Home > mailing lists

Re: Two proposed modifications to the PostgreSQL FDW - Mailing list pgsql-hackers

From	Chris Travers
Subject	Re: Two proposed modifications to the PostgreSQL FDW
Date	August 20, 2018 19:46:32
Msg-id	CAN-RpxA-hAA5Gwo8dWG9JCeJNH6+ib8G8fpn8Y55nCiEEb_P1g@mail.gmail.com Whole thread Raw
In response to	Re: Two proposed modifications to the PostgreSQL FDW (Andres Freund <andres@anarazel.de>)
Responses	Re: Two proposed modifications to the PostgreSQL FDW Re: Two proposed modifications to the PostgreSQL FDW
List	pgsql-hackers

Tree view

On Mon, Aug 20, 2018 at 4:41 PM Andres Freund <andres@anarazel.de> wrote:

Hi,

On 2018-08-20 16:28:01 +0200, Chris Travers wrote:
> 1. INSERTMETHOD=[insert|copy] option on foreign table.
>
> One significant limitation of the PostgreSQL FDW is that it does a prepared
> statement insert on each row written which imposes a per-row latency. This
> hits environments where there is significant latency or few latency
> guarantees particularly hard, for example, writing to a foreign table that
> might be physically located on another continent. The idea is that
> INSERTMETHOD would default to insert and therefore have no changes but
> where needed people could specify COPY which would stream the data out.
> Updates would still be unaffected.

That has a *lot* of semantics issues, because you suddenly don't get
synchronous error reports anymore. I don't think that's OK on a
per-table basis. If we invented something like this, it IMO should be a
per-statement explicit opt in that'd allow streaming.
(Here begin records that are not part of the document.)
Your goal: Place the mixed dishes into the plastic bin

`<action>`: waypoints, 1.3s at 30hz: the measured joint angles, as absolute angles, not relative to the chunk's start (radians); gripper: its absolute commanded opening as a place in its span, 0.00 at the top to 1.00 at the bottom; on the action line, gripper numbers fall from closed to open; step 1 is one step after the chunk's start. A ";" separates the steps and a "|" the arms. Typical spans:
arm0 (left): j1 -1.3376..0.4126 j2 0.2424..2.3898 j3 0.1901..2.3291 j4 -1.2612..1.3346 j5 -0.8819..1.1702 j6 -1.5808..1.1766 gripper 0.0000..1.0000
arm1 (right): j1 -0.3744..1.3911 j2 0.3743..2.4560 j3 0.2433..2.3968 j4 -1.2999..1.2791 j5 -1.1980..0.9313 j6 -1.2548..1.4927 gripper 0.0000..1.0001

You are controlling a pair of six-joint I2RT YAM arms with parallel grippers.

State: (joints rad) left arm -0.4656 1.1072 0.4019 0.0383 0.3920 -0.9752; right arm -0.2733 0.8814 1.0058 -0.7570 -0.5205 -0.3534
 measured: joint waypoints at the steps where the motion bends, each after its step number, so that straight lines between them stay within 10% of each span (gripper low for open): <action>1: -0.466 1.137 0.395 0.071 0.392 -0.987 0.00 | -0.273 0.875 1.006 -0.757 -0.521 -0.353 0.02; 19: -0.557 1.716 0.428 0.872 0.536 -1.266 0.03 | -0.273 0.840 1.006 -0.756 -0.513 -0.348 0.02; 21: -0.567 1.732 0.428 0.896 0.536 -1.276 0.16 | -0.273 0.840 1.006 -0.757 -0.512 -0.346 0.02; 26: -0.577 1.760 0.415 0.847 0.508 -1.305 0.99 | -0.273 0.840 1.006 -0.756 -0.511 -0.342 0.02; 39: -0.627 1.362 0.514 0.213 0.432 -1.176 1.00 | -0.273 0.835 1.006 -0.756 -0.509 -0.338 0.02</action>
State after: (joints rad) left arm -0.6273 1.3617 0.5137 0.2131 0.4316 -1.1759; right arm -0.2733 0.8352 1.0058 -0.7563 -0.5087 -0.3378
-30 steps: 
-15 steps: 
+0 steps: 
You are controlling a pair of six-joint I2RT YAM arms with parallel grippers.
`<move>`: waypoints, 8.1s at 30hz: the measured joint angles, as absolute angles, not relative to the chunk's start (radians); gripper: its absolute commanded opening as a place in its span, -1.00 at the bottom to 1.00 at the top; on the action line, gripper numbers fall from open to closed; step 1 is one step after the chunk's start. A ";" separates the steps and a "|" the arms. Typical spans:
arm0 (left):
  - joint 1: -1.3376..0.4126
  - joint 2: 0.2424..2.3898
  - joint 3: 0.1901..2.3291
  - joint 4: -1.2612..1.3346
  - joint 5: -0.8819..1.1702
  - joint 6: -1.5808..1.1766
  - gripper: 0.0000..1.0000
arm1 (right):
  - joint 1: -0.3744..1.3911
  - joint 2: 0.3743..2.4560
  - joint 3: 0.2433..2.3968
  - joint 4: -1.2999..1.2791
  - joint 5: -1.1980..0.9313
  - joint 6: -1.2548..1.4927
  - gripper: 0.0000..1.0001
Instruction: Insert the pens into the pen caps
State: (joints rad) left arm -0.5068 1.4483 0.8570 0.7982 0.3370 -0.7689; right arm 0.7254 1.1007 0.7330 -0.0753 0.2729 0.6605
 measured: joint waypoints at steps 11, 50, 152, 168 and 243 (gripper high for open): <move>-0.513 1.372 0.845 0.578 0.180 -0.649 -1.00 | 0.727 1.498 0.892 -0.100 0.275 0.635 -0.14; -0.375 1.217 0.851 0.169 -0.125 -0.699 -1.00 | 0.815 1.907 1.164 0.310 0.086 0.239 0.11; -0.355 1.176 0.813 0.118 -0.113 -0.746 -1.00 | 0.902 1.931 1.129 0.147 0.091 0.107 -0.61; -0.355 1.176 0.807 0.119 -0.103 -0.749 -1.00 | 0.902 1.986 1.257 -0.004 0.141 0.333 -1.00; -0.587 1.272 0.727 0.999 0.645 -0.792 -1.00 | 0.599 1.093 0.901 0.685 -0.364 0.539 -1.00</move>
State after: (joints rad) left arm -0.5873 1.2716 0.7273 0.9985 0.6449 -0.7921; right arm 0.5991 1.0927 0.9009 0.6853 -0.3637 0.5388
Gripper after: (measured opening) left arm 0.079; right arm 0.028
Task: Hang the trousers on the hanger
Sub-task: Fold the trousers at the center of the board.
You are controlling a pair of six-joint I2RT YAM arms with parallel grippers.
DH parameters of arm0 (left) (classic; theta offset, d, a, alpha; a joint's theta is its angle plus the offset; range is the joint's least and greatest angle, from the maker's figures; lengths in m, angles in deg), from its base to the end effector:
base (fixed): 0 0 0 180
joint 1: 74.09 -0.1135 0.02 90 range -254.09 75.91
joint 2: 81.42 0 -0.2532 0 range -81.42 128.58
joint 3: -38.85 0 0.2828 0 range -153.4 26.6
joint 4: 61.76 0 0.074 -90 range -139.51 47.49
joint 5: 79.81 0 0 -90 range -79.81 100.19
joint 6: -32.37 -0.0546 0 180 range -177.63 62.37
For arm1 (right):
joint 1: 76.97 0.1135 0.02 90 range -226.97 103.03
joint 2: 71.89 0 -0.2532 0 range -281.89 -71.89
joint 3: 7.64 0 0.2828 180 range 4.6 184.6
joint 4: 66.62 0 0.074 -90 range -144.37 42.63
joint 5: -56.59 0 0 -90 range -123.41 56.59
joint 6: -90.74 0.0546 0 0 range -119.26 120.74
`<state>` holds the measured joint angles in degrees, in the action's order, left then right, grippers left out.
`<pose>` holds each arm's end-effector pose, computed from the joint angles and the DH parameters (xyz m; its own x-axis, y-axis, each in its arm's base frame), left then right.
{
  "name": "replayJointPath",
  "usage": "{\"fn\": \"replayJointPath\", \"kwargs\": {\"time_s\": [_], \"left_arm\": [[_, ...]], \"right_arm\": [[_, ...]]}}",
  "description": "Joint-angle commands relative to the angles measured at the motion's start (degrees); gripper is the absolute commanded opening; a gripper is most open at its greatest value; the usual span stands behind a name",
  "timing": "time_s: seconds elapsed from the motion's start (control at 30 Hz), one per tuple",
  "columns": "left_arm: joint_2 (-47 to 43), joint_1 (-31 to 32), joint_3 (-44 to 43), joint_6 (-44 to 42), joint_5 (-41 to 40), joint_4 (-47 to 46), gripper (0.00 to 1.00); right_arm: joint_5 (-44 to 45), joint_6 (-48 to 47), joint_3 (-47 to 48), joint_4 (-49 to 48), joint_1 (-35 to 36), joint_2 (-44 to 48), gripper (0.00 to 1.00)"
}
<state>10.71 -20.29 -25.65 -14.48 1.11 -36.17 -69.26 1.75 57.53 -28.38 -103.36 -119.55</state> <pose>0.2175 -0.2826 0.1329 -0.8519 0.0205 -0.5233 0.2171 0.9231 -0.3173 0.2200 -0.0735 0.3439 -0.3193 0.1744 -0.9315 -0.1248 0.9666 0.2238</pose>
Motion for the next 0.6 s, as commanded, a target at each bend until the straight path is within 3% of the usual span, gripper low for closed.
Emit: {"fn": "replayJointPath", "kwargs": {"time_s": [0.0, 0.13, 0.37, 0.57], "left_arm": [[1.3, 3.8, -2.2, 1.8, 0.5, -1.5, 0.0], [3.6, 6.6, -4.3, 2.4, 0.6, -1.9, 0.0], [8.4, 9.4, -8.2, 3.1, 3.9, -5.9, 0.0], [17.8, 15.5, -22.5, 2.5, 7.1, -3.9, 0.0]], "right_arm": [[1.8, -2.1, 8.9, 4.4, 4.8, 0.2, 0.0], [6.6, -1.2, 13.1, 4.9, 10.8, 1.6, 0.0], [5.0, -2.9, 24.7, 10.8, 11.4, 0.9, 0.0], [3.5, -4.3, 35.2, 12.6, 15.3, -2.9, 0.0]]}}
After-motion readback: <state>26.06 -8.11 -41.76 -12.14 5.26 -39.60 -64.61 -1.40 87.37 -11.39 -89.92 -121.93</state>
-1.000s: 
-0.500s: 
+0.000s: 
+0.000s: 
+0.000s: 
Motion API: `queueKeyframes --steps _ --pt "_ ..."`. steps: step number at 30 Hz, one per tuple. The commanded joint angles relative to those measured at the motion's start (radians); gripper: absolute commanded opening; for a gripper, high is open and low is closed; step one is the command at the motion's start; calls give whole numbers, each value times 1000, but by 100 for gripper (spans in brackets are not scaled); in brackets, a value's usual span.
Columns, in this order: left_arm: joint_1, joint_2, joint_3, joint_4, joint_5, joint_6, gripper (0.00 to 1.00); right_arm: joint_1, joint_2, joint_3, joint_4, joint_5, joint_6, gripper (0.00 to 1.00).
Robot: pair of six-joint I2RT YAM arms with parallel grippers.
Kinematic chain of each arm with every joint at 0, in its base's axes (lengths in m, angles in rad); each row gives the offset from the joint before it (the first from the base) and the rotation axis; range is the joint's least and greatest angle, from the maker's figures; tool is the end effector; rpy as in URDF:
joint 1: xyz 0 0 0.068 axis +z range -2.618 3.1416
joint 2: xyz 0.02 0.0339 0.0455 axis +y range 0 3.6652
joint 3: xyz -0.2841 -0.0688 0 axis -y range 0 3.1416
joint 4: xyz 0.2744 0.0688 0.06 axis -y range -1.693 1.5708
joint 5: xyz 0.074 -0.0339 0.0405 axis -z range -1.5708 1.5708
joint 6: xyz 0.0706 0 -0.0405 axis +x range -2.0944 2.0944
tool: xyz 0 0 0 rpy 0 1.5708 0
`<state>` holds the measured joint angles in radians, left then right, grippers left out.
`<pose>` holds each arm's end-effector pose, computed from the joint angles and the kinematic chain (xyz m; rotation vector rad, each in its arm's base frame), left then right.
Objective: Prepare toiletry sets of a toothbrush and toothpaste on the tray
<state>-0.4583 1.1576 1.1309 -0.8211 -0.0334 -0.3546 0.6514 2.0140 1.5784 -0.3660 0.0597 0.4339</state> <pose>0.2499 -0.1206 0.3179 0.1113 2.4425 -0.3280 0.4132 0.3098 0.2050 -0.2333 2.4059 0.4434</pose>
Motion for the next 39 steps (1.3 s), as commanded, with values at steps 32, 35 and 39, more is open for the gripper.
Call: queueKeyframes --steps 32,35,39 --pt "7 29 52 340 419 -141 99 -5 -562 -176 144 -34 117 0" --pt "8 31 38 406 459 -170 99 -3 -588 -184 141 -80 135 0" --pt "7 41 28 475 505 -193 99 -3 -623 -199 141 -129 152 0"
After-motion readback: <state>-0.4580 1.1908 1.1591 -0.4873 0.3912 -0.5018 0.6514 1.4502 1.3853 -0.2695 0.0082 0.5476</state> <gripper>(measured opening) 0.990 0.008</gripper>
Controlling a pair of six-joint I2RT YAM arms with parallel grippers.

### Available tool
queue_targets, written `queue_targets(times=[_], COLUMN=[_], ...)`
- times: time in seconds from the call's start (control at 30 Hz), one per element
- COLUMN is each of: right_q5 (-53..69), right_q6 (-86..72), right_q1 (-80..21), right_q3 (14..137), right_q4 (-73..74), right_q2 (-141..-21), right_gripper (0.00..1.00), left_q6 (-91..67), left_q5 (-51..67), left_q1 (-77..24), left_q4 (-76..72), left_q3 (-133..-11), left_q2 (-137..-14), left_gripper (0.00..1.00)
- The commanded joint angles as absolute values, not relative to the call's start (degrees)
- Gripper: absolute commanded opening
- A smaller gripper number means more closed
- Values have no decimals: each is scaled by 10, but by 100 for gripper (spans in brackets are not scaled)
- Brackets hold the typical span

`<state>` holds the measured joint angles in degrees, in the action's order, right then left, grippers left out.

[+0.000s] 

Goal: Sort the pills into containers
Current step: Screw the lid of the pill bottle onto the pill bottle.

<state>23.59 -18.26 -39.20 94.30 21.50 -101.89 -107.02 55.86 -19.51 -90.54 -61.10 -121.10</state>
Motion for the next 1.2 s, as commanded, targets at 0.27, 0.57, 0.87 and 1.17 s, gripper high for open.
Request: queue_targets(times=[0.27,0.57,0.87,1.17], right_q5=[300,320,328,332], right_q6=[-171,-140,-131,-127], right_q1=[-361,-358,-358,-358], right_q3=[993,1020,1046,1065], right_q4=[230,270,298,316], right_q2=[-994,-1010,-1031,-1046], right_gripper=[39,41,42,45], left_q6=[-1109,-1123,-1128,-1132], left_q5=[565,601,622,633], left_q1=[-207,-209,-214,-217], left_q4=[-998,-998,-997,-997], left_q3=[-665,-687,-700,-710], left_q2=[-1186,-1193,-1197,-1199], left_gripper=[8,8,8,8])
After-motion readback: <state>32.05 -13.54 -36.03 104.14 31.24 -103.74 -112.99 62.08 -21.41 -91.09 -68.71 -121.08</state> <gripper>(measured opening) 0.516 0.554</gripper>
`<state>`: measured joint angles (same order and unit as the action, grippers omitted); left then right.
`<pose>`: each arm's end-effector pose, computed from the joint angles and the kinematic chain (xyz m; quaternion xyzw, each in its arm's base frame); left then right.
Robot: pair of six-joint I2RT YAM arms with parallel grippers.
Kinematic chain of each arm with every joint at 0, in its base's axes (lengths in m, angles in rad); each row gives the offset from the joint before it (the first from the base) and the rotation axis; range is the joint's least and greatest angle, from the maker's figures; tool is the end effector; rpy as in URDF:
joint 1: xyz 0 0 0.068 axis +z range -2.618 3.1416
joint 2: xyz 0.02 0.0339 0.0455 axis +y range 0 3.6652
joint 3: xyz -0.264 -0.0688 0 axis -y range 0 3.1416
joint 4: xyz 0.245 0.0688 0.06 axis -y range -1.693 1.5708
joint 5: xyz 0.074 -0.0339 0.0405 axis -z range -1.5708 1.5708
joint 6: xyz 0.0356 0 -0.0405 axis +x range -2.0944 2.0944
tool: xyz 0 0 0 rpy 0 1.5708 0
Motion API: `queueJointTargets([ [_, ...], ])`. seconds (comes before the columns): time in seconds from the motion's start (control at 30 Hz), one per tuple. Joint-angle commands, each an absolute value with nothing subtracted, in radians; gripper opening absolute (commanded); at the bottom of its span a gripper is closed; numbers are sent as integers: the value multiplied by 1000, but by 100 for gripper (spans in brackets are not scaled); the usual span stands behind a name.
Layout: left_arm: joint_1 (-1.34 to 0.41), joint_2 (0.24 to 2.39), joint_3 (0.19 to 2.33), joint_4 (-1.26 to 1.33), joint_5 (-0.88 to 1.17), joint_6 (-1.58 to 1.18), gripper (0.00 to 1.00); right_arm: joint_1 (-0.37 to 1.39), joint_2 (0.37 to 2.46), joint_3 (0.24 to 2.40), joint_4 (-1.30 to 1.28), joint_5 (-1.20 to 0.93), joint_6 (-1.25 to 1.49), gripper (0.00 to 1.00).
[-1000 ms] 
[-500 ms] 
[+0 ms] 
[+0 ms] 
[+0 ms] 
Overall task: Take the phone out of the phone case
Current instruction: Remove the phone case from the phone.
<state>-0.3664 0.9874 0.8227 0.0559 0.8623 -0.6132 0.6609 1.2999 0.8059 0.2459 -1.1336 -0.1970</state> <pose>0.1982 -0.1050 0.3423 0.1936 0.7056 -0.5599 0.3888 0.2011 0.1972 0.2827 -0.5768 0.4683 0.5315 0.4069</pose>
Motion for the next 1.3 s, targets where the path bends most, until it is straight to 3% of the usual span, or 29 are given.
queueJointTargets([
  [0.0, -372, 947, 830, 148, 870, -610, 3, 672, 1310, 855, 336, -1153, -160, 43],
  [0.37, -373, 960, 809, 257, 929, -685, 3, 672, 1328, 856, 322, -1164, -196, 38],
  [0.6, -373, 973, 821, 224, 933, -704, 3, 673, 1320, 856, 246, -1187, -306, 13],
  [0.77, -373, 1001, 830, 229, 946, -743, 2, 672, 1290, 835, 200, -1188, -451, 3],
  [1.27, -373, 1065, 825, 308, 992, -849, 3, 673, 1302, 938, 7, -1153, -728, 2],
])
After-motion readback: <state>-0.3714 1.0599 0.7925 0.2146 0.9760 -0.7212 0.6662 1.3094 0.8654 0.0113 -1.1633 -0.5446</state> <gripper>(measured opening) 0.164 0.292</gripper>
I want to push back a bit and justify the per table decision here.

This is primarily useful when two things are present:

1. There is significant lag between the servers

2. There are significant bulk operations on the table.

Only when both are present does it make sense to use this option. If you have a low latency connection, don't use it. If you are only writing a few rows here and there, don't use it. If you have a high latency connection *and* you are inserting large numbers of rows at a time, then this is where you run into a problem and the current FDW approach is, frankly, unusable in these cases. These characteristics follow the server (and hence the table) in the first case and the table only in the second case. Therefore the characteristics of the foreign table determine whether it makes sense to consider this option. Doing this on the statement level poses more problems, in my view, than it fixes.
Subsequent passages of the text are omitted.